*** Block opens ***
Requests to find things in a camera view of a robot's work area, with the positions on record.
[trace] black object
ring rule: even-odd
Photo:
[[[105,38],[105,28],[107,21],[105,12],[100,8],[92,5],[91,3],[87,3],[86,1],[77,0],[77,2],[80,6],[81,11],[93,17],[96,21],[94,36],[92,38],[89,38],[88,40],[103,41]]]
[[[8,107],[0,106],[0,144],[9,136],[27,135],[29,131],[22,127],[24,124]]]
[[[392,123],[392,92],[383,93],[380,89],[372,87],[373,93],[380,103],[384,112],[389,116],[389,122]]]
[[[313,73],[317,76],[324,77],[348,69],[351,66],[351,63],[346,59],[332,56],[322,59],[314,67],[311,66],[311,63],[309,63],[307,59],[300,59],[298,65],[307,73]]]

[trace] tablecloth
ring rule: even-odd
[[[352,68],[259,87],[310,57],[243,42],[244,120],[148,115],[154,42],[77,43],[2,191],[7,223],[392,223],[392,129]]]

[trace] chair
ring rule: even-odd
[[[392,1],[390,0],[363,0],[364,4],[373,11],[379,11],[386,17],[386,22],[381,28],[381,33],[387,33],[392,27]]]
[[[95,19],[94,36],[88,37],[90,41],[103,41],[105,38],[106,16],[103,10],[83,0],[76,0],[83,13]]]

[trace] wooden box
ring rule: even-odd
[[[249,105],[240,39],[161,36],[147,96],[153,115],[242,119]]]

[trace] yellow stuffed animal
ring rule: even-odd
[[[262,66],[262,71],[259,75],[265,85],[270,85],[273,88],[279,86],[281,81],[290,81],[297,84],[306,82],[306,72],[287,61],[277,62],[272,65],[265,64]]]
*** Block closes ***
*** Block opens ***
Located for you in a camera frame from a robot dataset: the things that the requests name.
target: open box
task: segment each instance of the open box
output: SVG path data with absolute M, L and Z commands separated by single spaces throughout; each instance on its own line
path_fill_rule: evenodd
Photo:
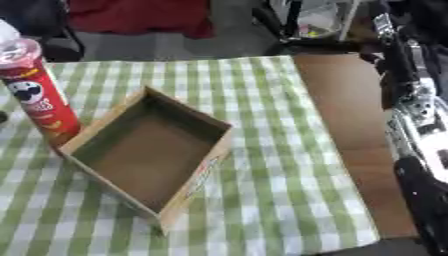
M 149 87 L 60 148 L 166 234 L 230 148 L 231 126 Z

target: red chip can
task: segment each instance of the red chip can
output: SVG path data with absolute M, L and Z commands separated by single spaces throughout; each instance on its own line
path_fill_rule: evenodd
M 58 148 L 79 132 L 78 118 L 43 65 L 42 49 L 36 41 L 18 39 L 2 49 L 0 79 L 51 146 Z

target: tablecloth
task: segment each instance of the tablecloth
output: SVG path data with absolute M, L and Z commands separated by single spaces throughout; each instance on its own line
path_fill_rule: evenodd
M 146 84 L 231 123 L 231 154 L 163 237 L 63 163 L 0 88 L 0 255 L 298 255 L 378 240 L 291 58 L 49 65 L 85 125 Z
*** Block closes ***
* _The problem_: Determine how many lines in the records above hold the word "task", and answer with that number only.

* _Written solution_: 3